Ainsi, face à la nécessité de développer de nouvelles formes de construction des qualifications, le CEP a contribué à l’élaboration d’une politique globale en matière de formation professionnelle en articulation plus étroite avec le fonctionnement du système de classification. Ce faisant, l’organisation patronale puise sa légitimité dans sa capacité à répondre aux nouveaux besoins des entreprises. Le CEP constitue de ce point de vue une ressource centrale pour lui permettre d’accéder à une vision d’ensemble de ces besoins et de se positionner comme porte-parole d’une politique cohérente au nom de l’ensemble de la profession. Parallèlement, l’action engagée par la branche dans le domaine de la formation renforce la reconnaissance institutionnelle des organisations syndicales dans la mesure où l’essentiel des actions engagées à ce niveau repose sur la négociation collective. Est ainsi confortée une dynamique paritaire qui structurait déjà les relations sociales au sein des deux branches.

Stabilisation de la main-d’œuvre et dynamisation de l’effort de formation

Dans le bâtiment et les travaux publics et le tourisme social et familial, les entreprises, en particulier les grandes entreprises, minoritaires mais dominantes, s’appuient en partie sur le marché du travail dans la mesure où elles font appel à de l’embauche pour la durée du chantier pour celles du BTP ou à de l’embauche saisonnière pour celles du tourisme social et familial. Ce lien au marché du travail est d’autant plus accentué que ces branches ont longtemps constitué (et constituent encore) un secteur d’insertion pour les jeunes, ceux-ci ayant tendance à le quitter au bout de quelques années à la recherche de meilleures conditions de travail et d’emploi. Parallèlement, les entreprises tendent à stabiliser un noyau de main-d’œuvre stable pour lequel des formes de gestion interne sont élaborées.

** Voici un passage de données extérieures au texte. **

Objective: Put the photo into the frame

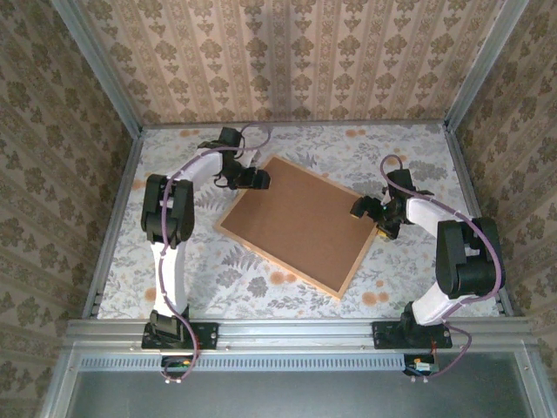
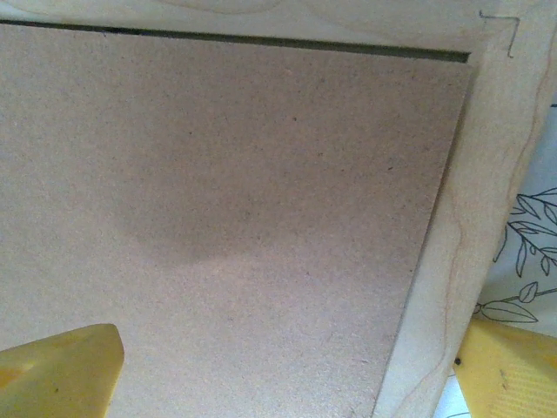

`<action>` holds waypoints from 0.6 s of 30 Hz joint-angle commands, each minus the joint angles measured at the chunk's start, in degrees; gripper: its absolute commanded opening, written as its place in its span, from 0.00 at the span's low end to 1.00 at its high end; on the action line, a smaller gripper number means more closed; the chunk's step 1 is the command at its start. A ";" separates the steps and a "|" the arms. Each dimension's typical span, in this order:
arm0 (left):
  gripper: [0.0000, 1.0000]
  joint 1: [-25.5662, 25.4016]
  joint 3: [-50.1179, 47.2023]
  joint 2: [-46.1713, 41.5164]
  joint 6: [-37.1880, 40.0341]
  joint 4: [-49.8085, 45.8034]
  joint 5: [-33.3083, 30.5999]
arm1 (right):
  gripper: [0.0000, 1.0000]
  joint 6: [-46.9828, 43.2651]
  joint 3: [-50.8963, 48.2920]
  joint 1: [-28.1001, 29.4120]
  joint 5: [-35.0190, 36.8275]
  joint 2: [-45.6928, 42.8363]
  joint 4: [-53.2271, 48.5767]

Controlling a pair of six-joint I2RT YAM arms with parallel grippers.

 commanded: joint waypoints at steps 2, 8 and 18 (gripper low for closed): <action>0.77 -1.17 -1.07 -2.61 -1.87 -1.26 6.43 | 0.97 1.57 -0.46 0.87 -5.95 0.54 3.72; 0.77 -1.16 0.27 -3.65 -0.73 -4.30 2.96 | 0.97 -1.01 1.07 1.00 -3.02 0.99 1.12; 0.86 -1.06 -0.28 -6.67 0.46 -2.22 -3.70 | 0.97 -7.36 4.20 1.05 4.21 0.87 -4.81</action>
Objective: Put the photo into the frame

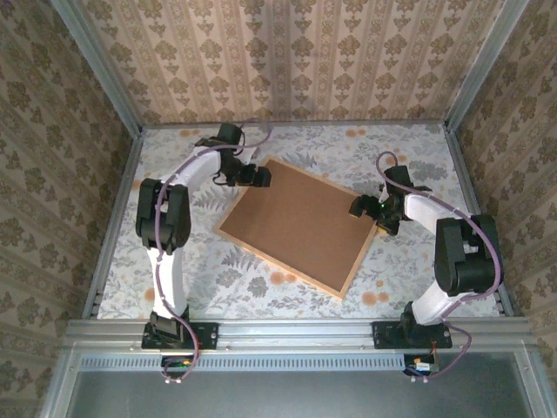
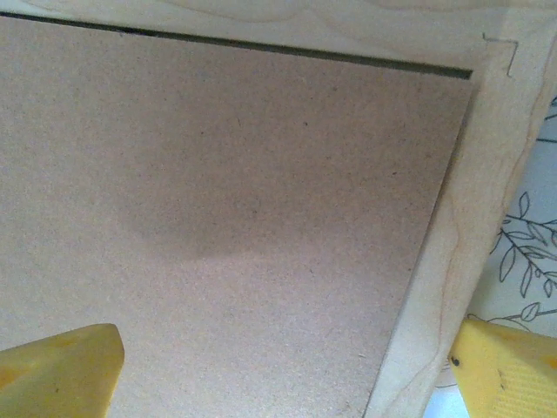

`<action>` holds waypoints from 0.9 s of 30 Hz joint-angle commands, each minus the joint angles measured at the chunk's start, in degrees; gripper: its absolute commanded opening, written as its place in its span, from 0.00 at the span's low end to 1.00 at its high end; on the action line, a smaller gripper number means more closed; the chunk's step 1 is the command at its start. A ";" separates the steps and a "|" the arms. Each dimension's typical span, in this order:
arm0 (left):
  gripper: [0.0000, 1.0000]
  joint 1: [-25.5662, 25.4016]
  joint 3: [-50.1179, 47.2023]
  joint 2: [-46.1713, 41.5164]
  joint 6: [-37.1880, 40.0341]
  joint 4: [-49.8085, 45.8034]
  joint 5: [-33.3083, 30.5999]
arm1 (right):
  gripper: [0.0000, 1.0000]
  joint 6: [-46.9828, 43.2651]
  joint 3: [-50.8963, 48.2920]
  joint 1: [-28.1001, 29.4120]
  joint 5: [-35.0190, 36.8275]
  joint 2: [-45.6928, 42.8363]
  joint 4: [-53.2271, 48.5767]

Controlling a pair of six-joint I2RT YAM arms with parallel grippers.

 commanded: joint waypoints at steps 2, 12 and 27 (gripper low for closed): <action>0.86 -0.15 0.17 -1.21 0.47 -0.22 -2.00 | 0.97 -2.99 1.49 0.35 3.02 -0.87 -2.87; 0.86 3.40 -13.30 -9.58 -7.85 9.77 -7.55 | 0.97 -3.67 2.84 0.35 8.47 -3.71 -4.91; 0.85 5.27 -13.89 -7.05 -9.25 10.07 -6.38 | 0.85 -2.88 -1.94 0.44 4.82 -3.96 -6.61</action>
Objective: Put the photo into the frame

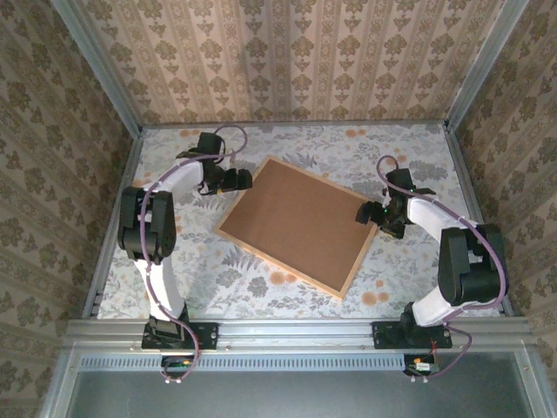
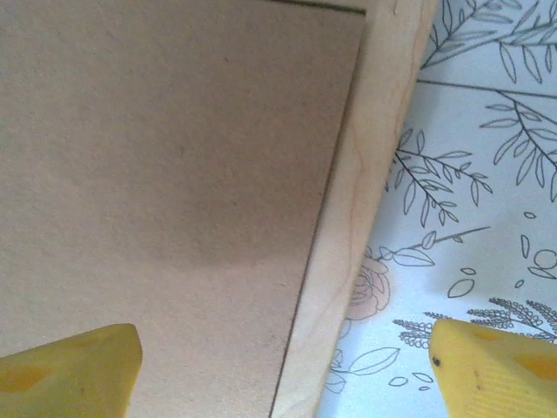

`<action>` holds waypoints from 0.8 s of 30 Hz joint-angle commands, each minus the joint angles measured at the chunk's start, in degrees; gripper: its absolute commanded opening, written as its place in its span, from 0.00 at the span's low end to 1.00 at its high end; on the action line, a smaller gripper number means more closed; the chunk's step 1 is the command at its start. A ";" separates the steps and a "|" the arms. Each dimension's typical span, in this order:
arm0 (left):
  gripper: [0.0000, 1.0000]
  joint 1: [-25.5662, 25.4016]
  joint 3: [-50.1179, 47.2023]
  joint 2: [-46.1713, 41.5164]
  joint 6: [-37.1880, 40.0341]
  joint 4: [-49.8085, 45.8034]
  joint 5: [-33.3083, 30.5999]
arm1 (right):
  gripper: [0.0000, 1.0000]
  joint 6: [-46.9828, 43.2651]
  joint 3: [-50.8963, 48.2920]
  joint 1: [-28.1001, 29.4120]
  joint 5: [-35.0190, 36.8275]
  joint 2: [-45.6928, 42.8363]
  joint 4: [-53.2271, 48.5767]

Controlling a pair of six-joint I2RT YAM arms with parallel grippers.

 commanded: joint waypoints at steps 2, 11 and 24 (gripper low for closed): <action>0.85 -0.62 1.05 0.64 -0.56 0.49 -0.80 | 0.84 0.37 0.54 -0.02 -0.51 1.27 -0.35; 0.84 -0.86 -5.76 -6.22 -2.59 2.22 -10.58 | 0.81 -1.06 7.45 -4.81 5.05 4.48 2.20; 0.85 -8.04 -36.38 -32.41 -24.89 1.33 -14.57 | 0.95 -10.17 28.02 -0.53 -1.43 22.06 2.95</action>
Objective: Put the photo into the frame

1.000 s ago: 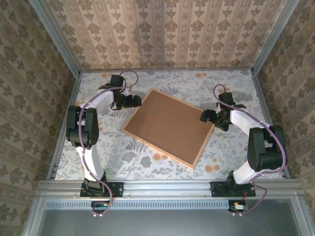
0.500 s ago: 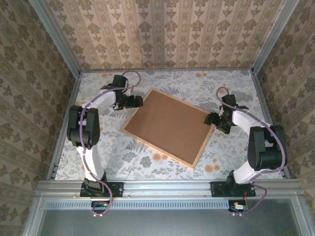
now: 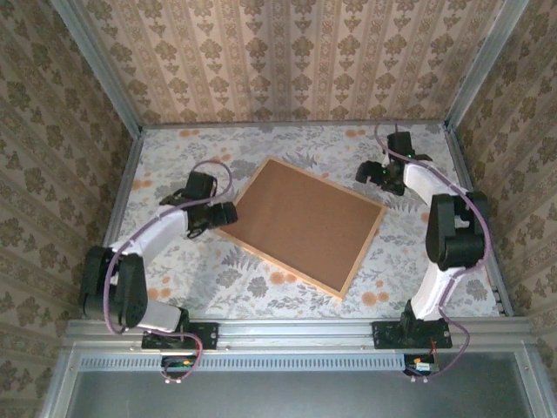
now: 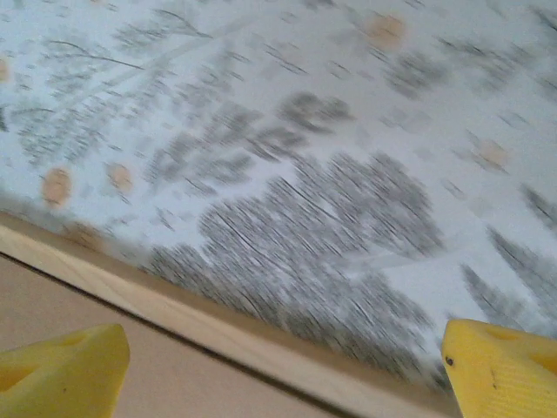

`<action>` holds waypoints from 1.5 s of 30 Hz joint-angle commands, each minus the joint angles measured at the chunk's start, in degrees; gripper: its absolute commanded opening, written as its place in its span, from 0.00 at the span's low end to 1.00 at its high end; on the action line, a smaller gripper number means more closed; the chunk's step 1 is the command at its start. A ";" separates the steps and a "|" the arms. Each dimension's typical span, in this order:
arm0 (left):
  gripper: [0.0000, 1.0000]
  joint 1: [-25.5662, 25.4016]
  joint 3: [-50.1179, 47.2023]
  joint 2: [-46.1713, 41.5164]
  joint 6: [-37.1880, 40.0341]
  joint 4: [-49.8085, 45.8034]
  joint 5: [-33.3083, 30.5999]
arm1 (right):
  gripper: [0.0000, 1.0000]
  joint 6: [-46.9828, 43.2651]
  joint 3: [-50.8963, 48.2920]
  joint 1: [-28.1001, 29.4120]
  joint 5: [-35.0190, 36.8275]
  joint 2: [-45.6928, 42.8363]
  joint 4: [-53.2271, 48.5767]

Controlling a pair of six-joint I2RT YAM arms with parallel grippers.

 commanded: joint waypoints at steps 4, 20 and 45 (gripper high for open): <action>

Dans la deuxième moitié des années quatre-vingt, la transformation des conditions de la concurrence sur le marché des produits (retrait de l’Etat, rétrécissement de la taille des marchés dans le BTP, nécessité d’améliorer la qualité du service pour faire face à la concurrence du tourisme commercial dans le tourisme social et familial) fait de leurs capacités à répondre à des exigences de qualité et de technicité accrues, une des conditions de la survie des entreprises de ces branches, en particulier des grandes, les plus petites étant plus ancrées dans les tissus économiques locaux. Or, dans ces branches, grandes et petites entreprises sont liées par le marché du travail commun sur lequel elles embauchent et, dans le cas du BTP, par les liens de sous-traitance d’autant que les grandes entreprises, confrontées à la difficulté de renouveler leur main-d’œuvre âgée par des jeunes qualifiés, développent des stratégies dans lesquelles elles obtiennent des marchés de taille importante pour lesquels elles n’assurent que la coordination de chantiers. Elles doivent donc être assurées de trouver sur le marché du travail et à l’intérieur des entreprises sous-traitantes, une main- d’œuvre ayant le niveau de qualification adéquat.

Dans ces deux branches, l’enjeu formation, qu’il s’agisse d’élever le niveau de formation de base des entrants ou d’adapter, à travers la formation continue, la qualification des salariés sur l’ensemble du marché du travail, devient donc un enjeu économique central pour toute la profession. Les grandes entreprises

vont s’appuyer sur les organisations patronales pour diffuser ce message et celles-ci prendront appui sur la politique contractuelle de formation pour remplir cette mission. Le CEP sera l’occasion pour l’organisation patronale (en particulier dans le BTP) de prendre pied dans le champ de la formation jusque-là géré par le collecteur paritaire (à l’exception de l’apprentissage) et de légitimer, à partir des résultats du CEP, sa responsabilité à construire une politique globale de formation.

Alors que le rôle de la branche dans l’organisation des marchés du travail se limitait à l’offre de formation, l’appui sur les CEP a permis de l’étendre aux différentes dimensions du fonctionnement de ces marchés.